In myths, fire can appear in anthropomorphic images as a warrior, or a protector. For example, a snake, which is endowed with a dark nature, and is a personification of the forces of darkness. Fire has a dark side in eschatological myths, in which it burns the world. For instance, the Scandinavian fire giant Surtr. In the myths of the native peoples of Central America, the god of fire Shiutekutli was also the god of volcanoes.

World mythology presents the element of fire as two-faced and central in the fight against the forces of evil. Thus, the Scandinavians in their myths describe the fiery land of Muspelheim, which existed before creation. The Edda says that the warriors of this country took part in the final eschatological battle with the gods of evil. The Archangel Michael in Judaic, Christian, and Muslim mythology has a positive fiery nature as the leader (archistratigus) of the heavenly army in the final eschatological battle against the forces of evil. A universal motif of celestial fire’s confrontation with the forces of darkness is carried by the thunderous myth of the war of the Thunder god with the serpent, associated with the liberation of heavenly and earthly waters (Balu and Yammu in Semitic mythology, Zeus and Typhon in Greek mythology, Indra and Vritra in Vedic mythology, Perun and Veles in Slavic mythology) (Gardner 2019; Litovka 2013; Van Rooyen 2020).

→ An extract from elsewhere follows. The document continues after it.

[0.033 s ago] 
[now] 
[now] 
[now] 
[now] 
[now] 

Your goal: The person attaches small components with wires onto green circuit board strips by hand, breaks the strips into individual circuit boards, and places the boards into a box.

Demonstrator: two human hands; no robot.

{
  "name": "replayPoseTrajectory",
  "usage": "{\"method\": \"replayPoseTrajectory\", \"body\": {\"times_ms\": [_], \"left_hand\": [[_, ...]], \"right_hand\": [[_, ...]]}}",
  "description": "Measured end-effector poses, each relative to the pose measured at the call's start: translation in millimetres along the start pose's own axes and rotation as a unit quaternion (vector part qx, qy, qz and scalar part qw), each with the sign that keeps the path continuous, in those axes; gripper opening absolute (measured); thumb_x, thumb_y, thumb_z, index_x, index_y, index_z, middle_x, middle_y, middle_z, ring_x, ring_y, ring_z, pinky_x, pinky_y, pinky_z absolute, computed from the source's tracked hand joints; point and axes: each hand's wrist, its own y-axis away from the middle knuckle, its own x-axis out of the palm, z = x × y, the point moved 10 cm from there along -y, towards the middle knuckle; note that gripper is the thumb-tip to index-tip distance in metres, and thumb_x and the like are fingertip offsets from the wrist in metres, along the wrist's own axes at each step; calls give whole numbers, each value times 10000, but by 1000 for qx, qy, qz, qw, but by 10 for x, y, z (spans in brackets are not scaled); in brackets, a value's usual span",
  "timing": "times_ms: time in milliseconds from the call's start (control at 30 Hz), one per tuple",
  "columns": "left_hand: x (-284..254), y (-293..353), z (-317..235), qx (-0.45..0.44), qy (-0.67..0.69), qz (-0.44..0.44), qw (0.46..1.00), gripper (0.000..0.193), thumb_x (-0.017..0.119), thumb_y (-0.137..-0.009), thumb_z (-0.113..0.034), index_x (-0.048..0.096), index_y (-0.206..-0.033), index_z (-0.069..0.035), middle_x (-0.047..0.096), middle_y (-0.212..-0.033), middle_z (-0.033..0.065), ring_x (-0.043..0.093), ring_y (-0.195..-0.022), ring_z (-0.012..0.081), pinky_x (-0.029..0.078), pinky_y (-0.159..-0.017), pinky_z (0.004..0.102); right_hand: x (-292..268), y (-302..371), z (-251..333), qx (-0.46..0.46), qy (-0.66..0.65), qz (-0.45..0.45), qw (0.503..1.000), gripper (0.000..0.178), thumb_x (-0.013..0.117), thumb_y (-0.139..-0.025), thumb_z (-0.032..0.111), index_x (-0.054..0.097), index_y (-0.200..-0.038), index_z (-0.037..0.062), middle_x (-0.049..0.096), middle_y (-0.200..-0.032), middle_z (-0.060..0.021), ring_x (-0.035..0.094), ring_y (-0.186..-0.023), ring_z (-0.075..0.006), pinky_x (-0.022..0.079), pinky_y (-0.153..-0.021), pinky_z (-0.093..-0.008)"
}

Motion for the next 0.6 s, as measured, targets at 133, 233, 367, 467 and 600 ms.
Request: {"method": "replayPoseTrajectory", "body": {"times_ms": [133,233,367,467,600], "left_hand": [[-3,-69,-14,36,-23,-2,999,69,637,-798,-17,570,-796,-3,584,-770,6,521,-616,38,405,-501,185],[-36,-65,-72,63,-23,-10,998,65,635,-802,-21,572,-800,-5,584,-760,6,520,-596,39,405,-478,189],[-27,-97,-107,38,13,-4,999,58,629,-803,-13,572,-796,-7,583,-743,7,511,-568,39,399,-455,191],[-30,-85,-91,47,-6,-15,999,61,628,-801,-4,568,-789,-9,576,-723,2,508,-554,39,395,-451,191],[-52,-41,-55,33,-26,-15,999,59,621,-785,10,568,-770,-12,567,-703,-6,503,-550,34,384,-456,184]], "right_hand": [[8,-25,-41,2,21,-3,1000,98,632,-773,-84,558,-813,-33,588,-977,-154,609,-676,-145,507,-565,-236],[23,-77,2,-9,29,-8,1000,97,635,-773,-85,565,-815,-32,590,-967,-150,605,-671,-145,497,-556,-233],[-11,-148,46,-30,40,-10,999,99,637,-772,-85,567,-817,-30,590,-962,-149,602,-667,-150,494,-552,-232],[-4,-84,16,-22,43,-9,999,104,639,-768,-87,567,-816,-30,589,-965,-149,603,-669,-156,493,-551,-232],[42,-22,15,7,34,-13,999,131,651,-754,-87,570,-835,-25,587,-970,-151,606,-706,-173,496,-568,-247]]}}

On the basis of a wide illustrative material, we observe, at the level of early mythology, the allocation of significant elements of their gods or spirits, as well as a two-sided opposition of the elements: fire – water or earth – sky. In the early stages of mythology itself, the formation and isolation of ideas about large groups of four or more elements is not observed. Such representations are accompanied by the construction of further complex hierarchies of spirits of each of the elements or the gods who control them (Grant 1996; Van der Poel 1997).

The theology of one Deity, viewed as the Creator, moves away from considering the theme of the elements as the most important concept of cosmology. Scholastic and subsequent esoteric and philosophical sources of the Renaissance and later time are based on the concept of the elements, characteristic of ancient thinkers. Thus, the concept of the elements, as one of the defining cosmogonic components of the worldview, is not characteristic either for the early mythology of most peoples, or for the developed theology of monotheism. The concept of the elements and their hierarchy should be considered to a greater extent as an instrumental representation of natural philosophy and as an important stage in the formation of philosophical thought.

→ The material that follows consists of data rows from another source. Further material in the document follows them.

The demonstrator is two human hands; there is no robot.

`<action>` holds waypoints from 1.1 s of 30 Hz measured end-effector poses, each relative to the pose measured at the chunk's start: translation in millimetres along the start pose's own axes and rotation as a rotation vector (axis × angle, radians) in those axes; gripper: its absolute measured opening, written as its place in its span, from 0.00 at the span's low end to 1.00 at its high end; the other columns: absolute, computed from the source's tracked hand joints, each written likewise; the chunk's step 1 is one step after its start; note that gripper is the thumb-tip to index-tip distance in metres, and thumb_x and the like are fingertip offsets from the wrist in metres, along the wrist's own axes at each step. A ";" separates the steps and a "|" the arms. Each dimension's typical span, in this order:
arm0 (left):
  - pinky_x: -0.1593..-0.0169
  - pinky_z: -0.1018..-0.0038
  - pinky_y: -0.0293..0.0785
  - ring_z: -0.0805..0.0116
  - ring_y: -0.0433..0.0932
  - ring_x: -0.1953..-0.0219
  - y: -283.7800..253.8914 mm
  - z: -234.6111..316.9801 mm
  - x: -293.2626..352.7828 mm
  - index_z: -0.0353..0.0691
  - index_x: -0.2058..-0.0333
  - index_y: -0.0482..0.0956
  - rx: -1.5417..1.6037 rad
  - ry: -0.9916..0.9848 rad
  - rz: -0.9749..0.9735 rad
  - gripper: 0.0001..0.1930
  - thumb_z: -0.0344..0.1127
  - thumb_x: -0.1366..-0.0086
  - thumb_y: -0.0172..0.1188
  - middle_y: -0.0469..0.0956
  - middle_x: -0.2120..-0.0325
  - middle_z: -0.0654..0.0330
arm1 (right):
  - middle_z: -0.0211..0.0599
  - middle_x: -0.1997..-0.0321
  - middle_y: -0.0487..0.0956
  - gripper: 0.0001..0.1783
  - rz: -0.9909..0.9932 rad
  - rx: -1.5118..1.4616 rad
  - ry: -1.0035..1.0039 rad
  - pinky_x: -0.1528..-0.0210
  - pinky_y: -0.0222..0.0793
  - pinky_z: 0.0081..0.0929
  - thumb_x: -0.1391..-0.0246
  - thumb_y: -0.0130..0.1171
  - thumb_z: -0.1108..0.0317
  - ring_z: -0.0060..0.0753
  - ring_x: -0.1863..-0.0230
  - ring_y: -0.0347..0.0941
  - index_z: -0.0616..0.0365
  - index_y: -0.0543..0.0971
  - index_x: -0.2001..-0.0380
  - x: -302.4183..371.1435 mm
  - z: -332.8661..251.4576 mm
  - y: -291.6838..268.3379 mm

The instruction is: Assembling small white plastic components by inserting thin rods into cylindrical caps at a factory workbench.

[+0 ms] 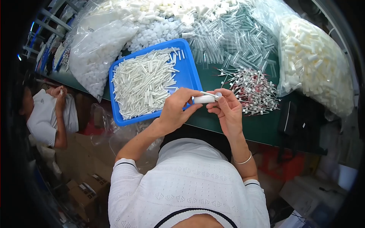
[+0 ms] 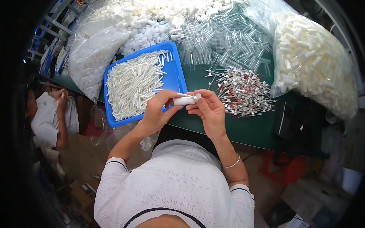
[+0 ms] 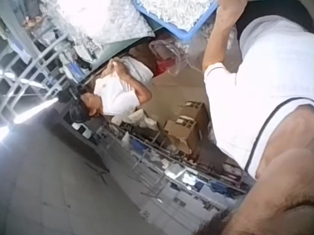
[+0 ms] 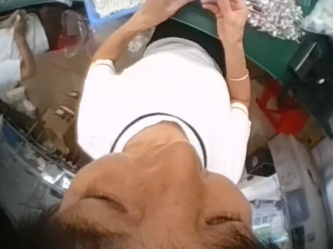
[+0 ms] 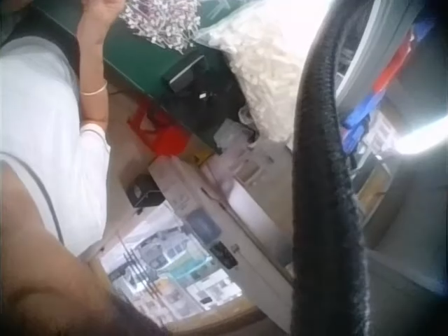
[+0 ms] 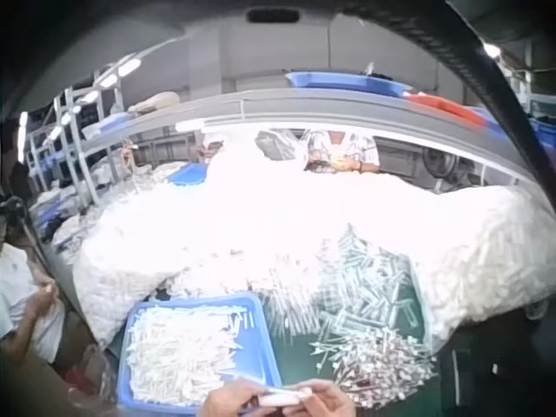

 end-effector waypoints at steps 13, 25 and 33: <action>0.72 0.68 0.72 0.59 0.75 0.73 -8.4 -3.5 3.5 0.37 0.67 0.78 -0.104 0.181 0.046 0.13 0.18 0.53 0.62 0.76 0.74 0.55 | 0.50 0.49 0.76 0.13 -0.100 0.106 0.119 0.53 0.77 0.24 0.40 0.54 0.72 0.34 0.55 0.78 0.68 0.72 0.54 5.3 -2.5 1.7; 0.62 0.72 0.75 0.61 0.80 0.66 1.0 -3.2 6.9 0.34 0.55 0.72 0.151 -0.142 -0.003 0.15 0.26 0.41 0.60 0.78 0.63 0.52 | 0.39 0.56 0.78 0.12 -0.035 0.547 -0.112 0.52 0.72 0.23 0.49 0.61 0.79 0.27 0.55 0.76 0.65 0.75 0.59 2.1 2.1 2.3; 0.65 0.74 0.73 0.66 0.79 0.69 -0.2 -16.1 -54.7 0.35 0.63 0.75 0.228 -0.188 -0.307 0.06 0.29 0.39 0.58 0.79 0.71 0.58 | 0.39 0.67 0.79 0.16 -0.096 1.384 -0.719 0.63 0.70 0.35 0.60 0.67 0.75 0.43 0.65 0.75 0.59 0.78 0.63 -4.9 -34.0 14.6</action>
Point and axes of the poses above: each hand's wrist, its own x-axis away from the middle knuckle, its own y-axis out of the palm, z = x × y, the point moved 4 cm from there along -x, towards the middle knuckle
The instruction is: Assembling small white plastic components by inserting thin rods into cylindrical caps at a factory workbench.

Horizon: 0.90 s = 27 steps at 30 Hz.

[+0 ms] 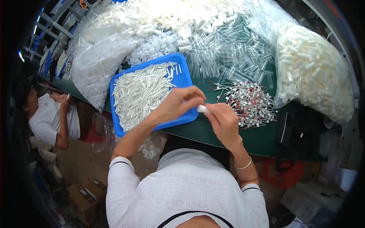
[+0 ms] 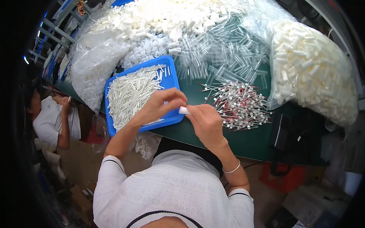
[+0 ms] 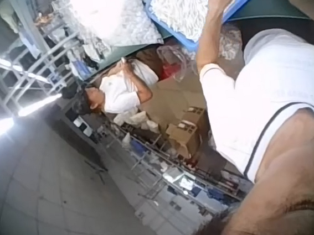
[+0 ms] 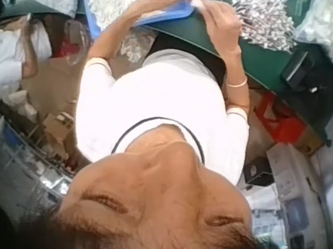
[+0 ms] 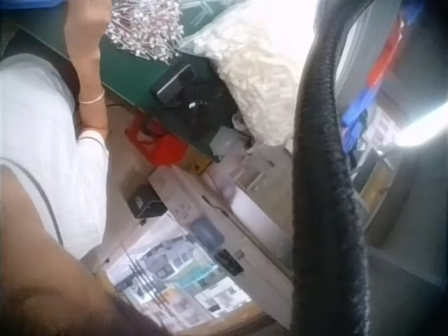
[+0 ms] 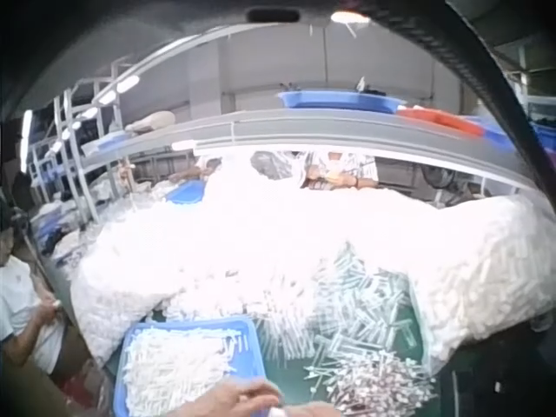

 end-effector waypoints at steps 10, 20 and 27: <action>0.57 0.67 0.68 0.60 0.71 0.56 0.8 -23.4 -79.8 0.43 0.67 0.75 -1.161 0.725 -0.024 0.08 0.30 0.49 0.59 0.72 0.63 0.55 | 0.43 0.67 0.80 0.15 -0.007 -0.148 0.250 0.69 0.70 0.29 0.54 0.65 0.73 0.42 0.70 0.75 0.61 0.80 0.60 28.9 14.0 -26.4; 0.59 0.82 0.67 0.80 0.66 0.65 46.7 -6.8 17.7 0.36 0.46 0.70 0.396 -0.014 -0.239 0.16 0.27 0.33 0.52 0.69 0.67 0.66 | 0.38 0.68 0.80 0.14 -0.043 -0.364 0.337 0.68 0.70 0.23 0.53 0.64 0.77 0.30 0.70 0.76 0.60 0.80 0.61 20.9 3.6 -41.0; 0.63 0.81 0.65 0.79 0.68 0.66 38.2 -6.6 37.1 0.35 0.48 0.71 0.160 0.035 -0.219 0.15 0.27 0.34 0.53 0.70 0.68 0.66 | 0.35 0.67 0.80 0.12 -0.155 -0.296 0.343 0.66 0.68 0.20 0.52 0.63 0.77 0.24 0.69 0.74 0.61 0.80 0.61 24.7 -2.5 -31.3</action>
Point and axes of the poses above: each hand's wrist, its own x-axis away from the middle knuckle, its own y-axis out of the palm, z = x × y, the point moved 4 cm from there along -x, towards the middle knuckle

The essential part of the mythologised cosmos is the sky, which represents the top, the roof of the world. The cosmogonic pair ‘heaven and earth’ marks the vertical parameters of the universe, top and bottom. They see everything, and between them all living things are located; they are the home for the world.

In many mythologies the sky is portrayed as divided into several spheres or levels rather than unified, which can imply the symbolism of both air and ether. Archaic myths specifically worship the sky, as well as various celestial and air phenomena, particularly in the forms of several deities. Moreover, the god of the sky could reincarnate as a Thunder god, an anthropomorphic god, a demiurge, or become a ‘celebratory god’ that has long since withdrawn.

Secheșan (2013) in his work Mythology of the Earth suggests that the main female deity is often juxtaposed with the Earth, but the image of the Mother-Goddess was not unified originally. The roles of the Mother-Goddess were shared between many mythological characters. Secheșan identifies feminine creativity in nature as the primary function of the Earth in mythology, but there is also a second important function of patronising cities and culture in general. A third, contradictory characteristic, also found in many mythologies, is the Earth’s association with war and savagery. Bellona (goddess of war in Rome) was identified with the Thracian Ma. Later the violent and orgiastic cults of Ma/Bellona and Cybele merged. At the same time Ishtar and Cybele are all depicted with crowns in the form of city walls because they are associated with urban culture.

Creation myths often feature a plot involving the deified Earth paired with Heaven. It was their union that gave rise to life in the universe as well as gave birth to the other gods. The cosmogonic myths describe the creation of the world as the separation of Father Sky and Mother Earth after sexual intercourse. The formation of the cosmos is associated with their sacred marriage. Therefore, it is not always possible to consider the meaning of the earth element in isolation from the element of air.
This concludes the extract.